RERA decided to take action following an increase in ‘cold’ calls to customers, with telemarketers apparently trying new ways to get around the existing rules that ban the practice. It was brought to the organisation’s attention that some real estate brokers are claiming a tenuous connection with owners during such calls in an attempt to legitimise their enquiries about their property. RERA used their official notice to remind the brokers that unsolicited calls of any nature were against the department’s regulations.
The letter further stated that the calls cause annoyance and are particularly distressing for those who have not advertised their property for sale. It stipulated that brokers were not allowed to cause inconvenience to property owners by using such unprofessional tactics and warned them that they would face sanctions if they didn’t desist from the practice.
“We investigated this issue through the Real Estate Inspection Department and after looking at the complaints in detail, sent a further warning letter to 20 real estate offices in Dubai.
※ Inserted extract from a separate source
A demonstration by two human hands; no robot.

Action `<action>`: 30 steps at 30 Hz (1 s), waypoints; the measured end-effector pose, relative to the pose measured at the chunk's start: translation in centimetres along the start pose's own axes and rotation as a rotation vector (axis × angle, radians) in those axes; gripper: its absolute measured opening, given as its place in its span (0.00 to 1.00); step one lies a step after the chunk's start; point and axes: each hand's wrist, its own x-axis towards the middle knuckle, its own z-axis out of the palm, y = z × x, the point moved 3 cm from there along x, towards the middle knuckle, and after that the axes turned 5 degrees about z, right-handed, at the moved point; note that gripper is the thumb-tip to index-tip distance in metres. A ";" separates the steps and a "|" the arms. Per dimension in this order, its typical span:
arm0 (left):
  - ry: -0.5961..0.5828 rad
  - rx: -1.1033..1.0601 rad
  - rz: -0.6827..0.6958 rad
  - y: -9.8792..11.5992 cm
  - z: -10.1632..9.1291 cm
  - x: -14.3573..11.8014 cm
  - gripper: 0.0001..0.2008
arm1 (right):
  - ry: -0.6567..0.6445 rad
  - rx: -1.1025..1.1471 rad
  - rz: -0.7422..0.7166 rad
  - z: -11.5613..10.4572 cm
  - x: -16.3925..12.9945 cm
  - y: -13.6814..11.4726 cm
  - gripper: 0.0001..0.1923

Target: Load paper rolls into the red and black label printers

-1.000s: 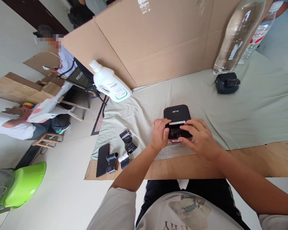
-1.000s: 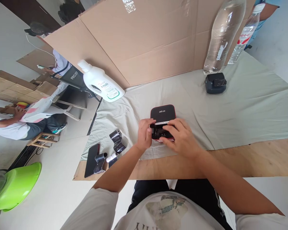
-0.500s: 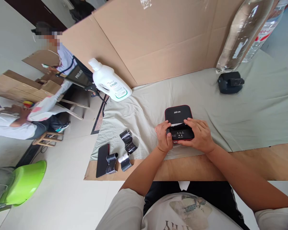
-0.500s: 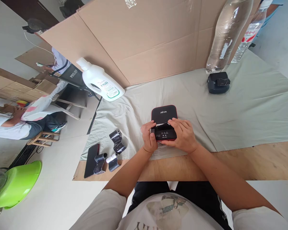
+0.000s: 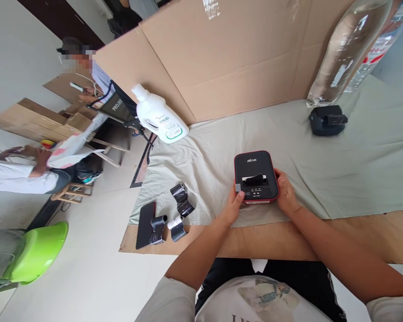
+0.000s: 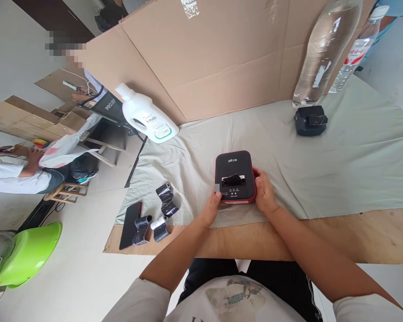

This action was taken because the offices in question were clearly violating the instructions issued by RERA, especially in systems relating to the marketing of services and the non-renewal of brokers’ cards, which are a mandatory requirement for their activities,” said Al Hashimi.
“Fines of AED 50,000 were also imposed against three offices after they were found to be repeating practices they had been previously warned about and which breached RERA regulations. Such infractions included the offices using brokers who were not registered with RERA and not supplying brokers’ names and other compulsory information in real estate transactions and correspondence,” he added.